With her husband at her side, along with her 83-year-old father, Lynch repeated the oath of office to Vice President Biden during a ceremony at the Justice Department. Among those in attendance were FBI Director James B. Comey and Valerie Jarrett, a senior adviser to President Obama.

“It’s about time,” Biden said as the packed attorney general’s conference room erupted in applause. “It’s about time this woman is being sworn in. . . . This is a woman who is in­cred­ibly qualified.”

In her remarks, Lynch thanked Biden for his support and counsel during the confirmation process. “And it’s been quite a process,” she said to laughter.

[Senate votes to confirm Loretta Lynch as attorney general]

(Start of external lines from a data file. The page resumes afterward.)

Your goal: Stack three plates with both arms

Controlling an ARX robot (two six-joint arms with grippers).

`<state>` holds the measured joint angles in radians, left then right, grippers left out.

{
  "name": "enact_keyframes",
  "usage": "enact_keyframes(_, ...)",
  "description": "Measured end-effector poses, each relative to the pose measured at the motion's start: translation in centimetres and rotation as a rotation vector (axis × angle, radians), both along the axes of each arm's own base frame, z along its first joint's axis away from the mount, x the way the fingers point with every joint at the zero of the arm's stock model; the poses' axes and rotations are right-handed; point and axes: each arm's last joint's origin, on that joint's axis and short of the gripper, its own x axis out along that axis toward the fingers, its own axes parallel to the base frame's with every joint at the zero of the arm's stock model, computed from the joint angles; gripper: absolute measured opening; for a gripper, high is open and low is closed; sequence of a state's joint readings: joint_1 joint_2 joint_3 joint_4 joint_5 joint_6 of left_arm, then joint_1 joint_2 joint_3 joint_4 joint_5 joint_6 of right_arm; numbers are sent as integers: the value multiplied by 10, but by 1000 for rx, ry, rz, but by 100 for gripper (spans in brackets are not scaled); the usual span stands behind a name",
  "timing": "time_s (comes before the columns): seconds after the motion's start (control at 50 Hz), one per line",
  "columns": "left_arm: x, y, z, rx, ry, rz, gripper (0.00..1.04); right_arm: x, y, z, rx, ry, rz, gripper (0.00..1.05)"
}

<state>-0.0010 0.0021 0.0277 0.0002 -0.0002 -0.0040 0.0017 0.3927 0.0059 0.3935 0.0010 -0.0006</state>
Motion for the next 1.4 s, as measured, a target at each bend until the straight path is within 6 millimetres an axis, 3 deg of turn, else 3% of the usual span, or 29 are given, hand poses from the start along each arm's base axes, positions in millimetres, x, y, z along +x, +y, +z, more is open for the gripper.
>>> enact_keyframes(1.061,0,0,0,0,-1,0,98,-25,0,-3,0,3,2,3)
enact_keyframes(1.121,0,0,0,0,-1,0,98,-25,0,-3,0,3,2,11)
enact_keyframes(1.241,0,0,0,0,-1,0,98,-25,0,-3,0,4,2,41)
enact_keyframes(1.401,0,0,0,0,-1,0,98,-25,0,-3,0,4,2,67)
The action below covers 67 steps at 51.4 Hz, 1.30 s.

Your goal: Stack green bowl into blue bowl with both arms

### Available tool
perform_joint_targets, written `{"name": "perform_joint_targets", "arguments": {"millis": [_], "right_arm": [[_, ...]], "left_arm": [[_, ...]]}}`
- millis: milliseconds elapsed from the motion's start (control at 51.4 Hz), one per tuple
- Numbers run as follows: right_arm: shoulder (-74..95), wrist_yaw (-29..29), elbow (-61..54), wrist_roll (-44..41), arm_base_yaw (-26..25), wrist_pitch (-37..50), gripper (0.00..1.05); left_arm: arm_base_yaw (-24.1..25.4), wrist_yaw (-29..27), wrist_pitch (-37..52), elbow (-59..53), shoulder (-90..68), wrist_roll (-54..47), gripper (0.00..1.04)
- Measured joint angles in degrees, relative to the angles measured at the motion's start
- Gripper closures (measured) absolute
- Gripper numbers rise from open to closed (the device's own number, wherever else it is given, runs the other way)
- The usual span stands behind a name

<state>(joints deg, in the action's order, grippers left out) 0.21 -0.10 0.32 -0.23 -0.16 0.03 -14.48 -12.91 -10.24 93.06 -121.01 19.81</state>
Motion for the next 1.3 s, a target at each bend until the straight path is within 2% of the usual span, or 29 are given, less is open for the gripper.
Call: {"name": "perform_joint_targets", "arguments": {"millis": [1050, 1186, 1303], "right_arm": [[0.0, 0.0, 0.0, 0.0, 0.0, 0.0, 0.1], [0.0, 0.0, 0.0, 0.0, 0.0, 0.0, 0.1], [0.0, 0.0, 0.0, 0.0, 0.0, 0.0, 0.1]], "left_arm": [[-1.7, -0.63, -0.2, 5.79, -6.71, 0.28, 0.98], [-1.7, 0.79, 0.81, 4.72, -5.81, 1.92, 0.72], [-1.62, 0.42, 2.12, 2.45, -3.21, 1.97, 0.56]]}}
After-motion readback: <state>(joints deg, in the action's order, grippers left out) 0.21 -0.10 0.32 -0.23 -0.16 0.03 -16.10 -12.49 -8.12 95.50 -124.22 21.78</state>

Although Lynch was confirmed last week by a 56-to-43 vote, her nomination took more than five months to reach the Senate floor, with lawmakers repeatedly delaying the process. The nomination also became tangled in politics over legislation — specifically a human-trafficking bill — and when it would come to the floor.

Lynch faces a host of challenges as she replaces Eric H. Holder Jr. as attorney general.

The department is under increasing pressure to weigh in on excessive use of force by local police officers and is overseeing several closely watched civil rights investigations. After her swearing-in, Lynch met with Obama and updated him on several issues, including the events occurring in Baltimore after the funeral of Freddie Gray, the African American man who died while in police custody. The Gray case is under investigation by the Justice Department’s civil rights division.

Although Lynch has voiced strong opposition to the legalization of marijuana, the department will also have to contend with a changing landscape across the country as several states take more relaxed positions.

The Justice Department, meanwhile, is devoting increasing resources to tackling cybercrime and preventing cyberattacks.

On Monday, Lynch, 55, who twice served as U.S. attorney for the Eastern District of New York in Brooklyn, thanked her mother, Lorine Lynch, a school librarian, and her father, a fourth-generation Baptist minister who she said had traveled to Washington to be “at every hearing, every vote.” Her father, the Rev. Lorenzo Lynch, stood near her and held a Bible on which she swore the oath of office.

[After forging her path from N.C. to Brooklyn, Lynch is poised to become attorney general]

“I’m here to tell you, if a little girl from North Carolina — who used to tell her grandfather in the fields to lift her up on the back of his mule so she could ‘see way up high, Granddaddy’ — can grow up to become the chief law enforcement officer of the United States of America, we can do anything,” Lynch said.